- **Exercise**: When you reach the line containing "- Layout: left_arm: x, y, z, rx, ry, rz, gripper", include it and stop; until then, return each line of the material exactly, starting with the first.

************

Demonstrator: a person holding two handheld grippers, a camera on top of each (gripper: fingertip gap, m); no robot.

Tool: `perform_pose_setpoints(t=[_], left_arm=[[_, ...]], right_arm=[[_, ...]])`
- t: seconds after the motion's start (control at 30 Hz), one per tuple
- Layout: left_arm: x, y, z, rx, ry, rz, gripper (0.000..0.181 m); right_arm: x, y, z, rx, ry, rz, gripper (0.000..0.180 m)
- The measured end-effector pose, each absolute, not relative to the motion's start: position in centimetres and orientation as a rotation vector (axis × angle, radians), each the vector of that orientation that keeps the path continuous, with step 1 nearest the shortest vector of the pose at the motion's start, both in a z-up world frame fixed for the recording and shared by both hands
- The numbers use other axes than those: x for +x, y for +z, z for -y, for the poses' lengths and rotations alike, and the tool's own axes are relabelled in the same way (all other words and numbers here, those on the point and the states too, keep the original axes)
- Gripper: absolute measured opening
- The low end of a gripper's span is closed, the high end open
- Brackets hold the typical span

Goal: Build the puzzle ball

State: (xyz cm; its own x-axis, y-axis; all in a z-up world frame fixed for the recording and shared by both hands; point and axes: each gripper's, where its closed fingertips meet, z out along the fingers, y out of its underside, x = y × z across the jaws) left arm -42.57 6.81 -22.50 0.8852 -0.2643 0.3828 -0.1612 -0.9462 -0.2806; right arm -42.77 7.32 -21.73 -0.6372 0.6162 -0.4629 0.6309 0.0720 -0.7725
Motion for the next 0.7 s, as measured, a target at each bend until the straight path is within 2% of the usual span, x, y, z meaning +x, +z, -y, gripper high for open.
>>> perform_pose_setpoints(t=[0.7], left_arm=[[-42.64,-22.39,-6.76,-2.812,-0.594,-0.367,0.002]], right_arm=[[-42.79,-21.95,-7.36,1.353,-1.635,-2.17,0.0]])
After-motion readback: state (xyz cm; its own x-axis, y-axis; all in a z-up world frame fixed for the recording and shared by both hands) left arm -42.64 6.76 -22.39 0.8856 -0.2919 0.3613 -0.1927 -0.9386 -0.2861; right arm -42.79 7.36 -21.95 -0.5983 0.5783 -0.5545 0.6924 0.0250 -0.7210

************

- **Your response**:
Demonstrator: a person holding two handheld grippers, a camera on top of each (gripper: fingertip gap, m); no robot.

Tool: `perform_pose_setpoints(t=[_], left_arm=[[_, ...]], right_arm=[[_, ...]])`
- t: seconds after the motion's start (control at 30 Hz), one per tuple
- Layout: left_arm: x, y, z, rx, ry, rz, gripper (0.000..0.181 m); right_arm: x, y, z, rx, ry, rz, gripper (0.000..0.180 m)

The response above is complete.